[Records excerpted from a collection]

+===+

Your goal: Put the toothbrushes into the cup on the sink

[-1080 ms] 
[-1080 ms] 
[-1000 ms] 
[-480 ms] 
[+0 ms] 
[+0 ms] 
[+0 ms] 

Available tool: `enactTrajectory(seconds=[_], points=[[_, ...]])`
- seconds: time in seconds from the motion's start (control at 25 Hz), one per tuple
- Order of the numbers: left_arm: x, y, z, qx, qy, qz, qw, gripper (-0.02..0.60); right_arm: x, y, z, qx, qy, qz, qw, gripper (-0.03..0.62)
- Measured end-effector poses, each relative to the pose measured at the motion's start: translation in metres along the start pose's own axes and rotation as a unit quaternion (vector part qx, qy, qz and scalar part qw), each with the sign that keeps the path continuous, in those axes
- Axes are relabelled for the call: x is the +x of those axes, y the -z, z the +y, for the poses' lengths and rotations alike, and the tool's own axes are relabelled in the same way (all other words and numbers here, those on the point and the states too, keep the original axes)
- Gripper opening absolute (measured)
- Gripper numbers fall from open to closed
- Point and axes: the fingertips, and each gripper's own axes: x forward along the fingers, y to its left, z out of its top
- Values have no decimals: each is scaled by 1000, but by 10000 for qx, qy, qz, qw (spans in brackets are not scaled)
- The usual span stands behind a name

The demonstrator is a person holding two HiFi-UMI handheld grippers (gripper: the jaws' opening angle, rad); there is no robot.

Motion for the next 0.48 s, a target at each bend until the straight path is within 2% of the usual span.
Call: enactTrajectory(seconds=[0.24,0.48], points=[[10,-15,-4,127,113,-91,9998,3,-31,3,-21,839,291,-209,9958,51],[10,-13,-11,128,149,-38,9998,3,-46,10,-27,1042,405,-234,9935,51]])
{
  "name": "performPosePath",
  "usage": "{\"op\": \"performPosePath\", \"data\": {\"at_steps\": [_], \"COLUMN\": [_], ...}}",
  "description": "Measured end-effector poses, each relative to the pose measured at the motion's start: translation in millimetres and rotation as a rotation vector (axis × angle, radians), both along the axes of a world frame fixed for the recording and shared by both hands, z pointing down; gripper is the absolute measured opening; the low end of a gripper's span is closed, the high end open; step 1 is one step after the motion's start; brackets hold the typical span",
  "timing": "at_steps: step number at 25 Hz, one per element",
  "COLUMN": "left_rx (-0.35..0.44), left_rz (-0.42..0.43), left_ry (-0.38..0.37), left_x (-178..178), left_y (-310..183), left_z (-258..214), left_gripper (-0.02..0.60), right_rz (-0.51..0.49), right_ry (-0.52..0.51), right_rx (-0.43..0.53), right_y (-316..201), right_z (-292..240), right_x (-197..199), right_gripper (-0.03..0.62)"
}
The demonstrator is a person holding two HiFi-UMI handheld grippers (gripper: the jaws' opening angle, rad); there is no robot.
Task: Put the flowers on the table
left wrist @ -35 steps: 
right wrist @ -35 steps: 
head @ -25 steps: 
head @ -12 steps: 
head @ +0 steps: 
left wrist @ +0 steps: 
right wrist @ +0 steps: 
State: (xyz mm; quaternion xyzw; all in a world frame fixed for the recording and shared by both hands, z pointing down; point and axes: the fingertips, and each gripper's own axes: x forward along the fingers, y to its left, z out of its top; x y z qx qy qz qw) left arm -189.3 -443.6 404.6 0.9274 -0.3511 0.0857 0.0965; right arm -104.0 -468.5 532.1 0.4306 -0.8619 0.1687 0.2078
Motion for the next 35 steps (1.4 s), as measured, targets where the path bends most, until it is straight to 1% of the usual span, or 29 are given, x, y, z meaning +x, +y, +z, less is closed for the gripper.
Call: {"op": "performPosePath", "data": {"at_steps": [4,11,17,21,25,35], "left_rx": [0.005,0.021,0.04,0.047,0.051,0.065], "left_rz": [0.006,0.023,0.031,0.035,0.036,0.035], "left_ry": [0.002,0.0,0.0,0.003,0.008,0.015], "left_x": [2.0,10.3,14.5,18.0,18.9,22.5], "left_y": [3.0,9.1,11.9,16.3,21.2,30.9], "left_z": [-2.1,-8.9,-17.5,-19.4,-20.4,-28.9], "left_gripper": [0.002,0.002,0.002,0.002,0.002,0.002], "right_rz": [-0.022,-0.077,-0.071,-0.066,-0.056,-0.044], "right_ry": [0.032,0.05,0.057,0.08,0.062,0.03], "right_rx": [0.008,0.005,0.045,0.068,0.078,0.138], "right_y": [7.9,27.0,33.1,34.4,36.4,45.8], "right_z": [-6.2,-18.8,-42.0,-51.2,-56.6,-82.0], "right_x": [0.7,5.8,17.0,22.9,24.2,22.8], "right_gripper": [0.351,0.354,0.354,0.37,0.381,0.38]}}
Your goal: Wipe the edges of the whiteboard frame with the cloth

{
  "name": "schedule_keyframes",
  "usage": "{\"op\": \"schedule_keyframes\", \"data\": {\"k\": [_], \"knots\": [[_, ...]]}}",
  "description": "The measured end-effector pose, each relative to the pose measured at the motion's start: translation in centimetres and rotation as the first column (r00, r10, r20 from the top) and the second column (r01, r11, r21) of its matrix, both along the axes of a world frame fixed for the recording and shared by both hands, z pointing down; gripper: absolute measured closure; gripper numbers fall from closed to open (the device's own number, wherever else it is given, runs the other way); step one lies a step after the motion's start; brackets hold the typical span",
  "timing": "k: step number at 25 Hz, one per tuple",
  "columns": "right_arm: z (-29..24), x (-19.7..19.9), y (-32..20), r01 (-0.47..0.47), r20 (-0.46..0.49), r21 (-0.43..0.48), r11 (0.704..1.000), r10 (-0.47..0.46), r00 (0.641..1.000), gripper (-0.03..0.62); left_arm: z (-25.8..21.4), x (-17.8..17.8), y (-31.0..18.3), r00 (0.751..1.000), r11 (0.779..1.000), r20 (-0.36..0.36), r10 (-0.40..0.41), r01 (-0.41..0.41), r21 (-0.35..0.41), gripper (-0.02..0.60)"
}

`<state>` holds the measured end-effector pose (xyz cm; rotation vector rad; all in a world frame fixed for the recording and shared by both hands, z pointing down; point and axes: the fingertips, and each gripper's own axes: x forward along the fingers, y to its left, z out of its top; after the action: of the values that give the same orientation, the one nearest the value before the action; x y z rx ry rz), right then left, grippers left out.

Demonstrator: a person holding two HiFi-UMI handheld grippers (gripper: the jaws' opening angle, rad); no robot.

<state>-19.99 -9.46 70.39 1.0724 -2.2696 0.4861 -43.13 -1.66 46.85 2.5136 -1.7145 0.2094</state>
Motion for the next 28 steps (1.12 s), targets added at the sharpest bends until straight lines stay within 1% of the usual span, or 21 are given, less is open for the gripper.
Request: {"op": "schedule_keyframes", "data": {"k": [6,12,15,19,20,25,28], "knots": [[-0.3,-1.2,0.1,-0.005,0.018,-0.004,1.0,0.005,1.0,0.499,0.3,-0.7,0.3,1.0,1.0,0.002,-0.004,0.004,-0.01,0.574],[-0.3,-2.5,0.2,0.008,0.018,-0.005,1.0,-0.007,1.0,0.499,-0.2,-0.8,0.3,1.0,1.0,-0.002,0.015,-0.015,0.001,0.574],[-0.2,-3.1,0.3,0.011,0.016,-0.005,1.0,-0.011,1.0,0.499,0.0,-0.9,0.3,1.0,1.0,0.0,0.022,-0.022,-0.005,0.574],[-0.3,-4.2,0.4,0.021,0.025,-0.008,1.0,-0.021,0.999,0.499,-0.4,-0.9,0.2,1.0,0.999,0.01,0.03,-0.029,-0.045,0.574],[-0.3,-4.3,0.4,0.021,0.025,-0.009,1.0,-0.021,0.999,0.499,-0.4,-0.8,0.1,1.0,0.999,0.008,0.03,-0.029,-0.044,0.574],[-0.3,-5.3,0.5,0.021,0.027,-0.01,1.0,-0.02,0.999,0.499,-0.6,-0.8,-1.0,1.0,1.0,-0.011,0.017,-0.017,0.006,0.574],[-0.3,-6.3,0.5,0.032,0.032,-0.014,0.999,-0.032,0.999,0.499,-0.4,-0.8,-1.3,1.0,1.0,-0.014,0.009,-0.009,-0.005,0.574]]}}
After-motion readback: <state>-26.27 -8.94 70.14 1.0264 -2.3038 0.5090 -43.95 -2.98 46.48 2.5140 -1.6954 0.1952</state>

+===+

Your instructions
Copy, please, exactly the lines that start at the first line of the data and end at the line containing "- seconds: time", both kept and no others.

Written answer
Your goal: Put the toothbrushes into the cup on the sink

[-1080 ms] 
[-1080 ms] 
[-1000 ms] 
[-480 ms] 
[+0 ms] 
[+0 ms] 
[+0 ms] 

Available tool: `enactTrajectory(seconds=[_], points=[[_, ...]])`
- seconds: time in seconds from the motion's start (control at 25 Hz), one per tuple

No further output is needed for this exercise.